Health and Wellness
Fewer and fewer Americans believe it is important to vaccinate children
Fewer and fewer Americans believe it is important to vaccinate children, according to a recent Gallup poll.
Questionnaire he showed that 40 percent of oldsters believe it is “extremely important” to vaccinate their children — up from 58 percent in 2019 and 64 percent in 2001.
The poll, conducted July 1-21, also found that a growing variety of U.S. adults believe vaccines are more dangerous than the diseases they’re intended to prevent. In 2024, 20 percent viewed vaccines as unsafe, nearly double the number in 2019 (11 percent). Only six percent of Americans held that belief in 2001.
The survey also found that the decline in belief within the importance of vaccines was mostly amongst Republicans and Republican-leaning independents. Democrats and Democratic-leaning independents saw little or no change of their views since 2001.
In previous surveys, Republicans and Democrats had similar views on the risks and advantages of vaccines. The data showed that the gap between Democrats and Republicans widened significantly after the COVID-19 pandemic. Pew Research poll reported that 78 percent of Democrats believe the virus poses a serious health threat, compared with 52 percent of Republicans.
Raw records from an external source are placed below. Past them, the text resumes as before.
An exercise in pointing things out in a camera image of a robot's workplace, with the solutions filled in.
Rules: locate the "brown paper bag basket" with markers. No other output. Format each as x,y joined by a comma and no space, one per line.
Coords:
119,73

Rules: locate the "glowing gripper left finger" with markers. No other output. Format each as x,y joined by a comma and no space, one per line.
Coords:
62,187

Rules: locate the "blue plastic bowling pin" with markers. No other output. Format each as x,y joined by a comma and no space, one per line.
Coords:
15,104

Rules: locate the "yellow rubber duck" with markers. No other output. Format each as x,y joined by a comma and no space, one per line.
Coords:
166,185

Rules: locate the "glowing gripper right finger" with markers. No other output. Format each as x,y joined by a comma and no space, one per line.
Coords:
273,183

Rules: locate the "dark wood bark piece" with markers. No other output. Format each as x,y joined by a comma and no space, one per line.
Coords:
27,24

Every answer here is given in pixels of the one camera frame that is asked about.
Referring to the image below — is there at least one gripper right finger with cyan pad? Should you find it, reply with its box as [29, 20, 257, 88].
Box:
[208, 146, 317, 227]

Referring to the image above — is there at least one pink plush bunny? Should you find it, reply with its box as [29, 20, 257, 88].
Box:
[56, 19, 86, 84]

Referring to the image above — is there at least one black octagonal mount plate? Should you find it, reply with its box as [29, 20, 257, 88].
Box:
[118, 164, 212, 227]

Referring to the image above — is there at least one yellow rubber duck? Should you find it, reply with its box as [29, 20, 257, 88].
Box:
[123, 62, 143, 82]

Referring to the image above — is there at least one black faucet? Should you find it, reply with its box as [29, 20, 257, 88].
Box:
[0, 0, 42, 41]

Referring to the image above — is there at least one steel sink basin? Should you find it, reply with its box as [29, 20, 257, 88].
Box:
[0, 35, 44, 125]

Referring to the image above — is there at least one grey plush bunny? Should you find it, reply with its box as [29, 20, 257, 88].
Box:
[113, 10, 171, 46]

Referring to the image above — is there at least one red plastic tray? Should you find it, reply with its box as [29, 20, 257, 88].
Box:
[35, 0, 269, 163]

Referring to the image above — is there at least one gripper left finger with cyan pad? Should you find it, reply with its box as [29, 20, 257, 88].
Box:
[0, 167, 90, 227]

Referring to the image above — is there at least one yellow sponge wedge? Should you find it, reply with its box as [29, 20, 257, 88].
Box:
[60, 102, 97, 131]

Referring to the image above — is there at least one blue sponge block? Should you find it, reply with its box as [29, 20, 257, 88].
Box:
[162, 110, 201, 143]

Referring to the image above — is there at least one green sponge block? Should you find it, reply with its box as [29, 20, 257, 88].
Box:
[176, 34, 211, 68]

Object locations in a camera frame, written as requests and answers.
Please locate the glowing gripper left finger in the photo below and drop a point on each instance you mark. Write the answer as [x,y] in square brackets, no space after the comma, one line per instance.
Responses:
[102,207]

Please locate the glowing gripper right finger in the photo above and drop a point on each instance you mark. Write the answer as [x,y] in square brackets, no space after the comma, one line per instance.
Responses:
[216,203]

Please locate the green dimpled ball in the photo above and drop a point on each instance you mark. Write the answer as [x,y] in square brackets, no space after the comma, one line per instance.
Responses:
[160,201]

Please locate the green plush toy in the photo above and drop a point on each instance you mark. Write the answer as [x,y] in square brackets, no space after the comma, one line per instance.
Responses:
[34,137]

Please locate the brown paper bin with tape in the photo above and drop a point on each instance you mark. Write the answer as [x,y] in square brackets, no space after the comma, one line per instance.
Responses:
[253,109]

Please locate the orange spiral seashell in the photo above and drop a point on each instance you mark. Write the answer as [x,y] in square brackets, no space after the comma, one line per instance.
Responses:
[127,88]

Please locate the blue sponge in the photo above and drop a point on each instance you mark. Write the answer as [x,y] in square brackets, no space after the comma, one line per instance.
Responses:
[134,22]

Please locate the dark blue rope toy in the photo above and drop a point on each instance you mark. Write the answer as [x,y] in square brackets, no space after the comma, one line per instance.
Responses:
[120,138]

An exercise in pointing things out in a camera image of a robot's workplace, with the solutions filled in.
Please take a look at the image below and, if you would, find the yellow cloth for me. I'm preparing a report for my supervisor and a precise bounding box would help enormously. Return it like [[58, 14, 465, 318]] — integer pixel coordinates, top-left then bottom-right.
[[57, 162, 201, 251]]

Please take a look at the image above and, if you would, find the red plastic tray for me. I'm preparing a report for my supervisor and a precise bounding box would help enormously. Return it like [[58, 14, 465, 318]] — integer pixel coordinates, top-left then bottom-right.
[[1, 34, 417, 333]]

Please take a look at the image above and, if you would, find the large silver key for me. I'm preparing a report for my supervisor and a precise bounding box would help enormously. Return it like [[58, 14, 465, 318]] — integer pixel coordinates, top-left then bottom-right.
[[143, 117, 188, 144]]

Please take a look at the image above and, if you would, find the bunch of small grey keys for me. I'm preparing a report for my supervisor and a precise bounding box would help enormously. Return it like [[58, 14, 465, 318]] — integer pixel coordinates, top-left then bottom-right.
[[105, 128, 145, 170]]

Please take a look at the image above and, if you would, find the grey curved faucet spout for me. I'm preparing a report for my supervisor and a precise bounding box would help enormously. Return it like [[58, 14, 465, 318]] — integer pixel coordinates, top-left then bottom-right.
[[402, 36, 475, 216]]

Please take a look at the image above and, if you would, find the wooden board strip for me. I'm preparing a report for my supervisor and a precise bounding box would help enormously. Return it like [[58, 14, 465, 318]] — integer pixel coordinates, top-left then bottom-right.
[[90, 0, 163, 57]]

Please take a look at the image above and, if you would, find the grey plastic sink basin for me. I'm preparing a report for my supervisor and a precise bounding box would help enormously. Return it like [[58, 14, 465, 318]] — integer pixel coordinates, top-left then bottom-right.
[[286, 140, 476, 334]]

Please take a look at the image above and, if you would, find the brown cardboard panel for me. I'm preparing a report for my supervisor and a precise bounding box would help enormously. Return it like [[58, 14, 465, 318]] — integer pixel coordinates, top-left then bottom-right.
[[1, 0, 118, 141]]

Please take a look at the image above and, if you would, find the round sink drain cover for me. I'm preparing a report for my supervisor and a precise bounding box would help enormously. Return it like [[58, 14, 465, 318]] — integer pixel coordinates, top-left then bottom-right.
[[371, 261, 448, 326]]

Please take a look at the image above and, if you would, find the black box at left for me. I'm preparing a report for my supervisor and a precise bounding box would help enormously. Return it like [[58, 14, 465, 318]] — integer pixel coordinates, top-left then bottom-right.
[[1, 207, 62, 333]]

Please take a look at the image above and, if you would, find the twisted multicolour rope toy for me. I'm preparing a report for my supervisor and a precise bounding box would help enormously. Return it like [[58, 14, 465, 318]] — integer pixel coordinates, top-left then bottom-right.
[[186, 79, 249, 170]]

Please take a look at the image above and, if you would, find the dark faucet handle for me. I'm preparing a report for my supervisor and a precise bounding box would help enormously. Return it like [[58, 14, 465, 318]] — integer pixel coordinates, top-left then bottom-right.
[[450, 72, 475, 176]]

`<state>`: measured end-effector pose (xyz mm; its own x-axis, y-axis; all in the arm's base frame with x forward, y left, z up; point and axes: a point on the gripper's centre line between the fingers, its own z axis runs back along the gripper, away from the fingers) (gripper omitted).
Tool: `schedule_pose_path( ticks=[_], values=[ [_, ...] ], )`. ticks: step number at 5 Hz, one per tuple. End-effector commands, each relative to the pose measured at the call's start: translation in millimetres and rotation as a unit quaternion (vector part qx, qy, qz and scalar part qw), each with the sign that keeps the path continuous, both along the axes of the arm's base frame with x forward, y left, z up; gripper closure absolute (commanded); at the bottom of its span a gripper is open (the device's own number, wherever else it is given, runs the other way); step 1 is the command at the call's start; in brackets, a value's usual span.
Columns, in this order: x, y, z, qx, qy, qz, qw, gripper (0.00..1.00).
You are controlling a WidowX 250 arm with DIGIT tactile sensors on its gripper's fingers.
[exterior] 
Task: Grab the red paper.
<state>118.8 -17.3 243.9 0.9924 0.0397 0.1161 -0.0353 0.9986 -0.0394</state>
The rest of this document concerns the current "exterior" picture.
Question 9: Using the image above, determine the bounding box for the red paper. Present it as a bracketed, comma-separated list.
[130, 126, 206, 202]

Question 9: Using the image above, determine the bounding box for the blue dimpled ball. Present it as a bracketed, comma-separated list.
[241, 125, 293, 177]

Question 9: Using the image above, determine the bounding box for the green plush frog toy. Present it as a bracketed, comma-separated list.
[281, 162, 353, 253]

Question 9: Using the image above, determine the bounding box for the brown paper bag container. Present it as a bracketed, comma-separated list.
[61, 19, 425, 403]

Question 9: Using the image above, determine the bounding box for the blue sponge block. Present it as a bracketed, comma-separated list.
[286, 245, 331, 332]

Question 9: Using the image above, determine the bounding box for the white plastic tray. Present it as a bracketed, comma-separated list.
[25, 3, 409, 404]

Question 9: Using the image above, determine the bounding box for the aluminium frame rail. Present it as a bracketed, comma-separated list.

“This political divide reflected a tendency for Democratic officials and party members to follow COVID-19 guidance provided by medical authorities, while Republican officials and people identifying as Republicans were often skeptical about the reliability of that information,” the report said. “Now, those concerns appear to extend to childhood vaccines, which have long been used to prevent the spread of infectious diseases, as well as to the field of science in general.”
In addition, Americans are actually less likely to say the federal government should require children to be vaccinated against infectious diseases. In 1991, greater than 80 percent of Americans supported requiring vaccinations, but today only 51 percent support that view.